Epsilon Aquarii

Observation data Epoch J2000 Equinox ICRS
- Constellation: Aquarius
- Right ascension: 20^{h} 47^{m} 40.54957^{s}
- Declination: −09° 29′ 44.7969″
- Apparent magnitude (V): 3.77

Characteristics
- Evolutionary stage: Main sequence or subgiant
- Spectral type: A1 V + KV
- U−B color index: +0.029
- B−V color index: −0.001
- Variable type: Constant

Astrometry
- Radial velocity (R_{v}): −19.82±0.58 km/s
- Proper motion (μ): RA: +33.923 mas/yr Dec.: −34.926 mas/yr
- Parallax (π): 13.3619±0.3737 mas
- Distance: 244 ± 7 ly (75 ± 2 pc)
- Absolute magnitude (M_{V}): −0.46

Orbit
- Primary: A
- Name: B
- Period (P): 1.2 years
- Semi-major axis (a): 25.9 mas 1.7 AU

Details

A
- Mass: 2.98±0.03 M_{☉}
- Radius: 4.2 R_{☉}
- Luminosity: 161±9 L_{☉}
- Surface gravity (log g): 3.66±0.14 cgs
- Temperature: 9,622±327 K
- Metallicity [Fe/H]: −0.08±0.35 dex
- Rotational velocity (v sin i): 118.0±5.9 km/s
- Age: 388 Myr

B
- Mass: 0.61 M_{☉}
- Radius: 0.57 R_{☉}
- Temperature: 4,070 K
- Other designations: Albali, ε Aqr, 2 Aquarii, BD−10°5506, FK5 781, HD 198001, HIP 102618, HR 7950, SAO 144810

Database references
- SIMBAD: data

= Epsilon Aquarii =

Binary star in the constellation Aquarius

Epsilon Aquarii is a binary star system in the equatorial zodiac constellation of Aquarius, located near the western constellation border with Capricornus. Its identifier is a Bayer designation that is Latinized from ε Aquarii, and abbreviated Eps Aqr or ε Aqr, respectively. It has the proper name Albali /ælˈbeɪli/, now formally recognized by the IAU. This system is visible to the naked eye as a point of light with an apparent visual magnitude of 3.77, and has an absolute magnitude of −0.46. Based upon parallax measurements taken by the Gaia spacecraft, it is located at a distance of approximately 244 ly from Earth. The star is drifting closer with a radial velocity of −20 km/s.

==Properties ==
The primary member has a stellar classification of A1 V, indicating it is an A-type main-sequence star. However, isochrone fitting suggests this star has recently evolved away from the main sequence and is now a subgiant star. It is estimated to be 388 million years old with a high rate of spin, showing a projected rotational velocity of around 118 km/s. The elemental abundances in the stellar atmosphere are close to solar, with pronounced underabundances of aluminium and strontium. The star has three times the mass of the Sun and about 4.2 times the Sun's radius. It is radiating 161 times the luminosity of the Sun from its photosphere at an effective temperature of 9,622 K.
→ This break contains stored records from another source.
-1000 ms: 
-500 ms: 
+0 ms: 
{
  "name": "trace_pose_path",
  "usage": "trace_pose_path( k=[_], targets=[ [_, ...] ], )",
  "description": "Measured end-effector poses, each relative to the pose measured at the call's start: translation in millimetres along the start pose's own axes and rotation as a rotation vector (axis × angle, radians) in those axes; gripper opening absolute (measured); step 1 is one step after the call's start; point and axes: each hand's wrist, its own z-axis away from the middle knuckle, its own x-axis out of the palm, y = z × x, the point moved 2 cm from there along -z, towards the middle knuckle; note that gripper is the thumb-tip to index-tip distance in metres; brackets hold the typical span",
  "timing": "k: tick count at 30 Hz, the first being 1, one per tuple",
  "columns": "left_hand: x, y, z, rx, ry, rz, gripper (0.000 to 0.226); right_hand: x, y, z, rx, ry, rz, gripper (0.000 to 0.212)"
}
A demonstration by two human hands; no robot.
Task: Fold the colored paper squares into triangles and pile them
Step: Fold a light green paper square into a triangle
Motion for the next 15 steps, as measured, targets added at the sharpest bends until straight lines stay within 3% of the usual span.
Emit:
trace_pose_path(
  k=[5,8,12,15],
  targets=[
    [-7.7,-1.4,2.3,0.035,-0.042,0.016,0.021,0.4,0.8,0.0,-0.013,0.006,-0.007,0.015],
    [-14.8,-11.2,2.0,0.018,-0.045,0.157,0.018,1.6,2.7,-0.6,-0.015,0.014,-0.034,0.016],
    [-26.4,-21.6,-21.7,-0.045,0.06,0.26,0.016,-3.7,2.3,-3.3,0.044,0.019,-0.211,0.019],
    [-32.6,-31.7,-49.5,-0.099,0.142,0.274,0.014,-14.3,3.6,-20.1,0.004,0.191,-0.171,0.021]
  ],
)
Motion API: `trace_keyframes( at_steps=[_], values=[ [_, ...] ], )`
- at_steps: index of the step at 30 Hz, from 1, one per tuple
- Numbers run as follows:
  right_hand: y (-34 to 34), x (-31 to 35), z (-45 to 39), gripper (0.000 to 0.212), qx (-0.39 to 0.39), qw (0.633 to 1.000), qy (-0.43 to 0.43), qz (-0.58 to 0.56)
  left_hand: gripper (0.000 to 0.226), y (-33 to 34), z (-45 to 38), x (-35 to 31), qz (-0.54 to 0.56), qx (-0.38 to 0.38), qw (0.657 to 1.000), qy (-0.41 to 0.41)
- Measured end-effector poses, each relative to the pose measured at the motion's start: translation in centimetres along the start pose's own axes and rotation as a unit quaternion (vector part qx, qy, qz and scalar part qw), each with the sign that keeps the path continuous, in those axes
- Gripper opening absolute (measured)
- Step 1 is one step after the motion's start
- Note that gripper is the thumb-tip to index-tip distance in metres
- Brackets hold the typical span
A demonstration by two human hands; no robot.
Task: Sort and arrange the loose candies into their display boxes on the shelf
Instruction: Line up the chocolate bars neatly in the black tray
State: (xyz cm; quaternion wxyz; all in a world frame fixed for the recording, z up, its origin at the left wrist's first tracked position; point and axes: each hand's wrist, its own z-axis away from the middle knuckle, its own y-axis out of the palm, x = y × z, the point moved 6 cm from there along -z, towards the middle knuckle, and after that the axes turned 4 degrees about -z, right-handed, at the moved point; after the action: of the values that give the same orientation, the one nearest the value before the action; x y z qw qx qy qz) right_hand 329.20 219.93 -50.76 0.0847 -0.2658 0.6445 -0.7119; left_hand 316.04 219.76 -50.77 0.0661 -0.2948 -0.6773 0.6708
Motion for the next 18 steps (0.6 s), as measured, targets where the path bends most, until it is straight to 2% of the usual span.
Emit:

The binary nature of this system was discovered in 2023 based on observations from the European Southern Observatory. The secondary component is a K-type main-sequence star with 0.6 times the mass and 0.57 times the radius of the Sun. Located at a projected separation of 26 milliarcseconds from the primary, this translates to a physical separation of 1.7 astronomical units. Albali A and B complete an orbit around their center of mass each 1.2 years.

==Nomenclature==
ε Aquarii (Latinised to Epsilon Aquarii) is the star's Bayer designation.

It bore the traditional name, Albali, from the Arabic البالع (albāli‘), meaning "the swallower". (See also Albulaan.) Along with Mu Aquarii (Albulaan) and Nu Aquarii (also Albulaan), they were al Bulaʽ (البلع), meaning "the Swallower". In 2016, the International Astronomical Union organized a Working Group on Star Names (WGSN) to catalogue and standardize proper names for stars. The WGSN approved the name Albali for this star on 12 September 2016, and it is now so included in the List of IAU-approved Star Names.

In the catalogue of stars in the Calendarium of Al Achsasi al Mouakket, it was designated Nir Saad Bula (نير سعد ألبلع nayyir sa'd al bulaʽ), which was translated into Latin as Lucida Fortunæ Dissipantis, meaning "the brightest of luck of the swallower".

In Chinese, 女 (Nǚ), meaning Girl (asterism), refers to an asterism consisting of Epsilon Aquarii, Mu Aquarii, 4 Aquarii, 5 Aquarii and 3 Aquarii. Consequently, the Chinese name for Epsilon Aquarii itself is 女一 (Nǚ yī, the First Star of Girl).